Lauren Heymann, who tutors online through the company, gets paid $15 per hour. Her students hail from across the country, and even as far away as Saudi Arabia and South Africa. She says the online scheduling system offers her flexibility as she does 15 to 20 hours of tutoring a week. “The range of students who you can reach is so much larger than if you’re doing local tutoring,” she tells EdSurge.

To vet its tutors (who work as independent contractors), the company conducts a video interview to check on a prospect’s communication skills, and reviews grades, transcripts and relevant test scores. There’s also a subject diagnostic test and a background check.

Today, the company has grown to just under 500 staff employees across offices in four cities. Cohn says he plans to add more people across product, engineering, sales and customer support roles.

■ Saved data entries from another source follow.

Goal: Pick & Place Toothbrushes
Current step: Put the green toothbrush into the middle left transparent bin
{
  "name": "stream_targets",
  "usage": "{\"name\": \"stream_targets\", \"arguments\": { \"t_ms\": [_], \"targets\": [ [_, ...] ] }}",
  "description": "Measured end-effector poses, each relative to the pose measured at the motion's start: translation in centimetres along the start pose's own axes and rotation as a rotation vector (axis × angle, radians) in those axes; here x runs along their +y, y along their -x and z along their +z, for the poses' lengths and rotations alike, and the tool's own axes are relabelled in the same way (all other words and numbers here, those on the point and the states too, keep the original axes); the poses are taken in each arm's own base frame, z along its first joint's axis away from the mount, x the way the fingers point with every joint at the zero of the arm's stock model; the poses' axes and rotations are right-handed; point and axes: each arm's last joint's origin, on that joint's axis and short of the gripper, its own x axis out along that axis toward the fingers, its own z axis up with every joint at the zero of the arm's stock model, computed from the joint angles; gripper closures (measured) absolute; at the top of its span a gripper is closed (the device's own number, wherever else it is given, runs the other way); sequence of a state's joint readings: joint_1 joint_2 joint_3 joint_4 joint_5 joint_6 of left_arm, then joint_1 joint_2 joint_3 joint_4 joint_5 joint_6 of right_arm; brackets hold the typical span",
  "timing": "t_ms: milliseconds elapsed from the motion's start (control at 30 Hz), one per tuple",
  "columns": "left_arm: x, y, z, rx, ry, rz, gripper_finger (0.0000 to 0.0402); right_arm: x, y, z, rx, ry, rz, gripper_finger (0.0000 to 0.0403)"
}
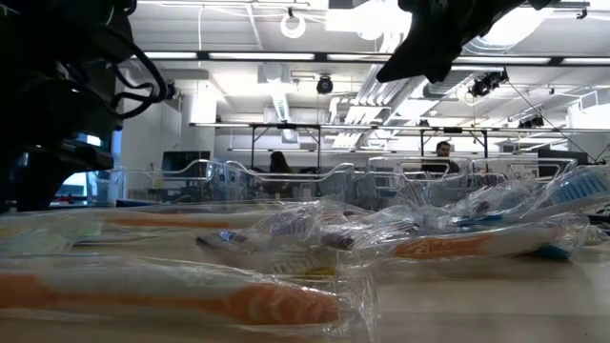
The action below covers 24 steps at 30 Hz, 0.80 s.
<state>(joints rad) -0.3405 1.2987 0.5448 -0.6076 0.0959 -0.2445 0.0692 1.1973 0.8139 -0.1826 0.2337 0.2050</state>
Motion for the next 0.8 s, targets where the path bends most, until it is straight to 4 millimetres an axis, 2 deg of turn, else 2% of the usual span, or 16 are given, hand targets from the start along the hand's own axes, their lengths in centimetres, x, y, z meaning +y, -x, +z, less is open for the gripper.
{"name": "stream_targets", "arguments": {
  "t_ms": [400, 500, 700, 800],
  "targets": [
    [0.09, -0.21, 0.00, 0.004, 0.002, 0.027, 0.0271, -0.01, 0.00, -0.02, 0.003, 0.001, -0.001, 0.0398],
    [0.13, -0.22, 0.00, 0.001, 0.001, 0.041, 0.0297, -0.01, 0.00, -0.02, 0.003, 0.001, -0.001, 0.0398],
    [0.23, -0.24, 0.04, -0.008, -0.001, 0.074, 0.0377, -0.01, 0.00, -0.02, 0.002, 0.001, -0.001, 0.0398],
    [0.25, -0.24, 0.03, -0.008, -0.004, 0.080, 0.0392, -0.01, 0.00, -0.03, 0.003, 0.001, -0.001, 0.0398]
  ]
}}
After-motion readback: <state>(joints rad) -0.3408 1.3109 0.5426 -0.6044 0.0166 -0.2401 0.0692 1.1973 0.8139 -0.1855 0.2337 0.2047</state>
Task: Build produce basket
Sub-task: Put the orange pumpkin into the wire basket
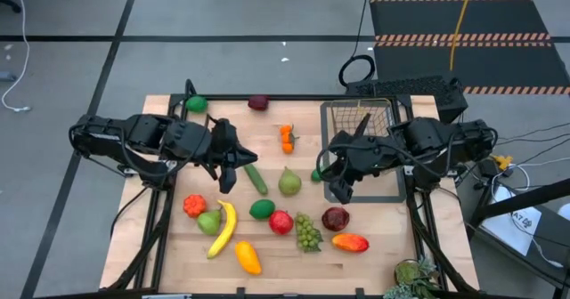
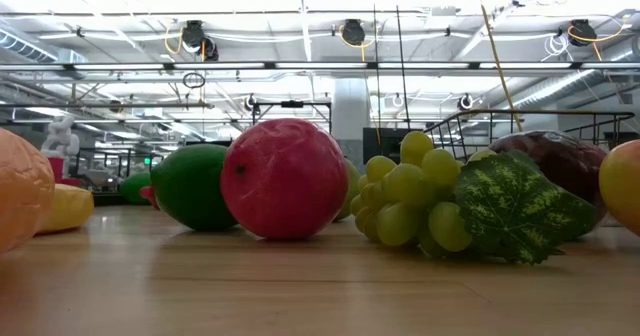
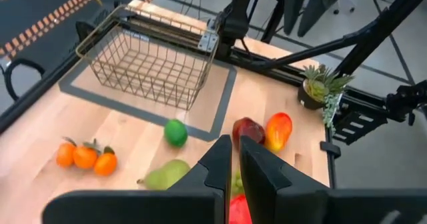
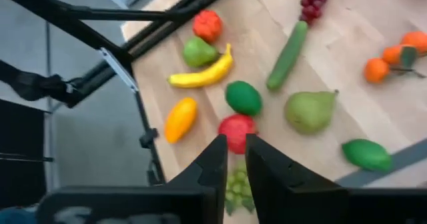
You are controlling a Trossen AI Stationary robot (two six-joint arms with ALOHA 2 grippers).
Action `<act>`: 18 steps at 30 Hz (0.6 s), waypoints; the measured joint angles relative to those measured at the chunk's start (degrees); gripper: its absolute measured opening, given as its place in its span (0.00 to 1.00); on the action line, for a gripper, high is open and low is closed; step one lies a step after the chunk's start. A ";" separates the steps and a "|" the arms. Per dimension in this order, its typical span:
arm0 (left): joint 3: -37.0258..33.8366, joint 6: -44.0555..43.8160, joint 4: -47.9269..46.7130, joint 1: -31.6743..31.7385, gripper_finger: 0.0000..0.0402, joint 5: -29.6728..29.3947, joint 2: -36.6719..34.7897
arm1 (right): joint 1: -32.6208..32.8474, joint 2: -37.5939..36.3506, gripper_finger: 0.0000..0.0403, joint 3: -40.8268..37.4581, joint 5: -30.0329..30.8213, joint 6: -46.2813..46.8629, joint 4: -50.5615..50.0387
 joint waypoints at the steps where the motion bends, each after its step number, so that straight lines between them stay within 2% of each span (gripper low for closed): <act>1: -0.04 -0.50 -0.22 0.00 0.08 0.00 0.02 | -0.04 -0.08 0.14 0.00 -0.07 -0.90 -0.60; 5: -0.20 -1.63 -0.25 -0.26 0.08 0.04 0.09 | 0.00 -0.21 0.17 0.00 -2.36 -8.30 -0.82; 9: -0.20 -3.00 -0.14 -0.39 0.08 0.09 0.09 | -0.97 -0.52 0.17 0.00 -9.33 -15.96 -1.61; 12: -0.22 -4.66 0.12 -0.55 0.08 0.22 0.09 | -1.70 -1.08 0.17 0.00 -13.41 -17.26 -6.09; 18: -0.22 -4.43 0.12 -1.90 0.08 0.26 0.09 | -2.27 -2.56 0.16 -0.02 -13.59 -15.28 -14.27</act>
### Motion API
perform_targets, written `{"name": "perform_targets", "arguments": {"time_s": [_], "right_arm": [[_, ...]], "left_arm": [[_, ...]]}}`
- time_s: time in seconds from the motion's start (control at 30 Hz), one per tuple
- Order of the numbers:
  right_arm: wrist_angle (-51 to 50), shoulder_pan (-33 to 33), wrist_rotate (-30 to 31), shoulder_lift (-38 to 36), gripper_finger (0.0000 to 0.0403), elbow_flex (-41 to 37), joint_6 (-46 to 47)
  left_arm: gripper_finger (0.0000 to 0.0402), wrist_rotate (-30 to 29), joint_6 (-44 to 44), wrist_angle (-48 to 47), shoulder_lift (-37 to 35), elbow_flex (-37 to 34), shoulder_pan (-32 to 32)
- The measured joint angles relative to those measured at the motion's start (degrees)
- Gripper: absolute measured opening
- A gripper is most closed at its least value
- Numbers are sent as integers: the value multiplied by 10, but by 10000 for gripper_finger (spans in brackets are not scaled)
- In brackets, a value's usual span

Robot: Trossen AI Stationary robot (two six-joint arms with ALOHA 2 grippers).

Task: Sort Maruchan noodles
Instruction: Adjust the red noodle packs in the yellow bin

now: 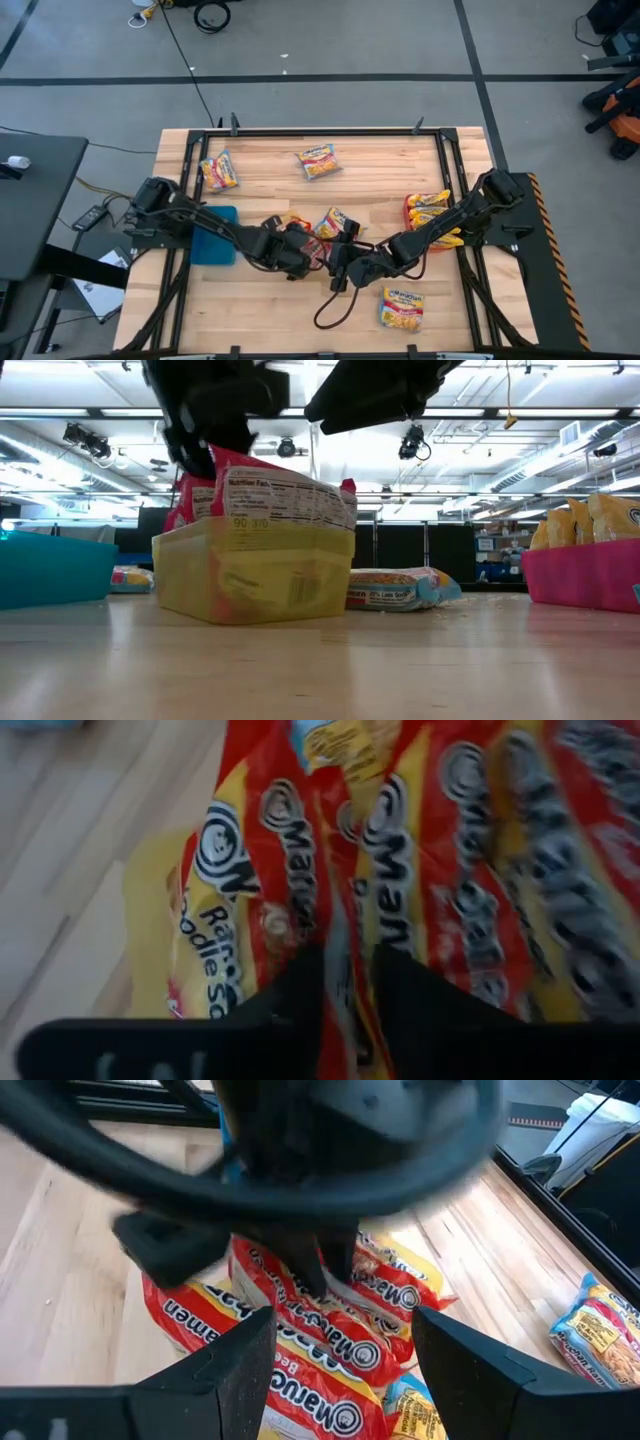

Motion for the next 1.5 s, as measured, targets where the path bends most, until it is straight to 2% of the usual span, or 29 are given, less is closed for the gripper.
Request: {"name": "perform_targets", "arguments": {"time_s": [0.1, 0.23, 0.47, 0.6, 0.67, 0.77, 0.93, 1.27, 1.5], "right_arm": [[-4, 0, -1, 0, 240, 0, 2], [-9, 0, -2, 0, 240, 0, -1], [-11, -1, -2, 0, 240, 0, -1], [-11, -1, -2, 0, 240, 0, -1], [-11, -1, -2, 0, 240, 0, -1], [-12, -1, -2, 0, 240, 0, -1], [-15, 2, -2, 0, 240, 0, -1], [-19, 27, -1, 0, 240, 0, 1], [-25, 37, -1, 0, 240, 0, 2]], "left_arm": [[69, 18, -6, 12, 6, -9, 12], [65, 44, 13, 40, 7, -12, 15], [108, 95, 25, 55, 4, -10, 14], [143, 80, 56, 55, 3, -10, 13], [149, 68, 60, 55, 6, -10, 13], [122, 73, 63, 54, 8, -10, 14], [16, 83, 72, 48, 6, -11, 15], [5, 96, 87, -46, -26, 41, 32], [3, 186, 93, -50, -39, 45, 37]]}}
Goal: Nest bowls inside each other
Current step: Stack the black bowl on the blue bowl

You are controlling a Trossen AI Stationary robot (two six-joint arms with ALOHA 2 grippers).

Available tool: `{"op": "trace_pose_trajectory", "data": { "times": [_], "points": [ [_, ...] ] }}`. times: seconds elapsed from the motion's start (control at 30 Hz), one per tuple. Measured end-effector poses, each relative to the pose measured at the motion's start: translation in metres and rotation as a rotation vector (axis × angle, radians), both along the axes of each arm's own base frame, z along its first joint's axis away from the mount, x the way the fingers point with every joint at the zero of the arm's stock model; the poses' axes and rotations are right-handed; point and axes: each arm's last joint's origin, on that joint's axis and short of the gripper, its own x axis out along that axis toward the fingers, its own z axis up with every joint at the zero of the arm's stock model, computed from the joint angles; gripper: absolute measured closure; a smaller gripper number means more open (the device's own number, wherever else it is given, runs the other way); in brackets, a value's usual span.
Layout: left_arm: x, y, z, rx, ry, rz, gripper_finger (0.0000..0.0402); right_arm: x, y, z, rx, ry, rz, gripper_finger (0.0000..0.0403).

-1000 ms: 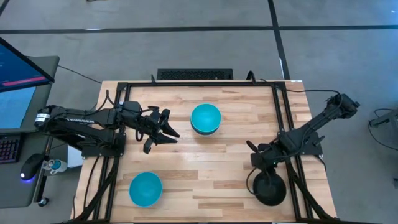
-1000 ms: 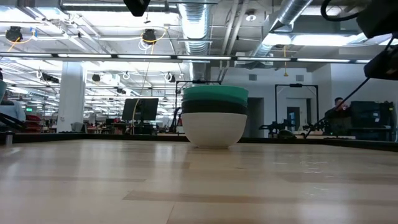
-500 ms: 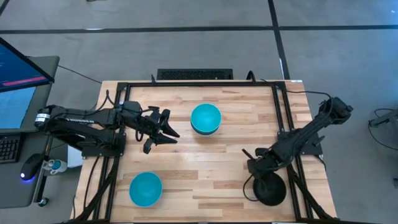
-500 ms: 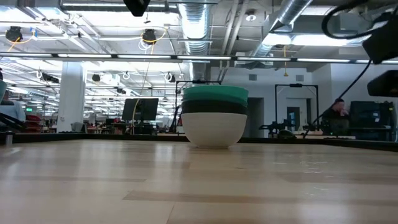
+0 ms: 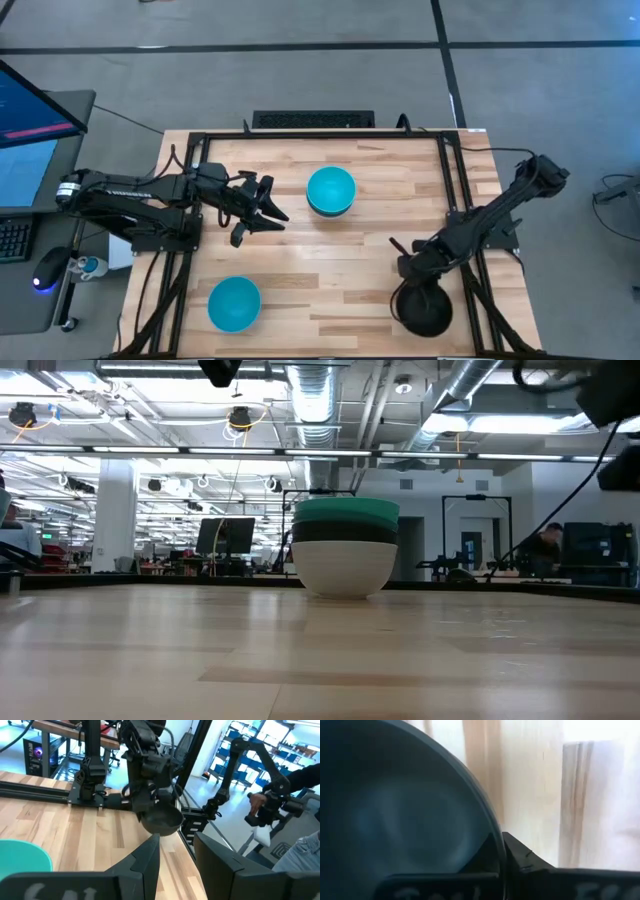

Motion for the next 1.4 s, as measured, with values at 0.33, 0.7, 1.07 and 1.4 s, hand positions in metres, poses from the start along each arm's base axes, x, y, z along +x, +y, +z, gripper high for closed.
{"op": "trace_pose_trajectory", "data": {
  "times": [0.33,0.7,1.07,1.4],
  "points": [
    [0.0,0.0,0.0,0.0,-0.001,0.001,0.029,0.02,-0.04,0.064,-0.153,-0.129,-0.318,0.0393],
    [0.0,0.001,-0.002,0.041,0.014,0.03,0.029,0.051,-0.128,0.126,-0.305,-0.342,-0.672,0.0393],
    [-0.017,0.005,0.012,0.15,-0.086,0.16,0.029,0.08,-0.196,0.16,-0.258,-0.625,-0.858,0.0394],
    [-0.038,0.007,0.011,0.177,0.0,0.239,0.029,0.137,-0.224,0.128,-0.306,-0.468,-0.795,0.039]
  ]
}}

Furthermore, Varsity Tutors aims to expand its footprint beyond the U.S., where most of its current users are based. Last spring, it acquired First Tutors, a U.K.-based tutoring marketplace that claims to have 150,000 tutors serving the Australian, Canadian, European and South African markets. For now, First Tutors facilitates offline, in-person tutoring sessions “but we think we have an opportunity to take our online model and replicate it,” says Cohn.

Varsity Tutors is not the only one chasing the tutoring market, which is saturated with traditional, brick-and-mortar competitors like Kumon and Sylvan Learning and online upstarts like Chegg and Wyzant. A number of Chinese online tutoring companies have recently raised gargantuan venture funding rounds, including VIPKID ($200 million in 2017), Zhangmen ($120 million this January) and DadaABC ($100 million last month).

For now Varsity Tutors will focus on English-speaking learners. Cohn says “eventually we would like to” branch out into other languages and markets, but that’s not on the roadmap for now.

“Our board has told us we don’t get any extra credit for doing the hardest stuff first. We might as well start with the easy stuff,” he quips.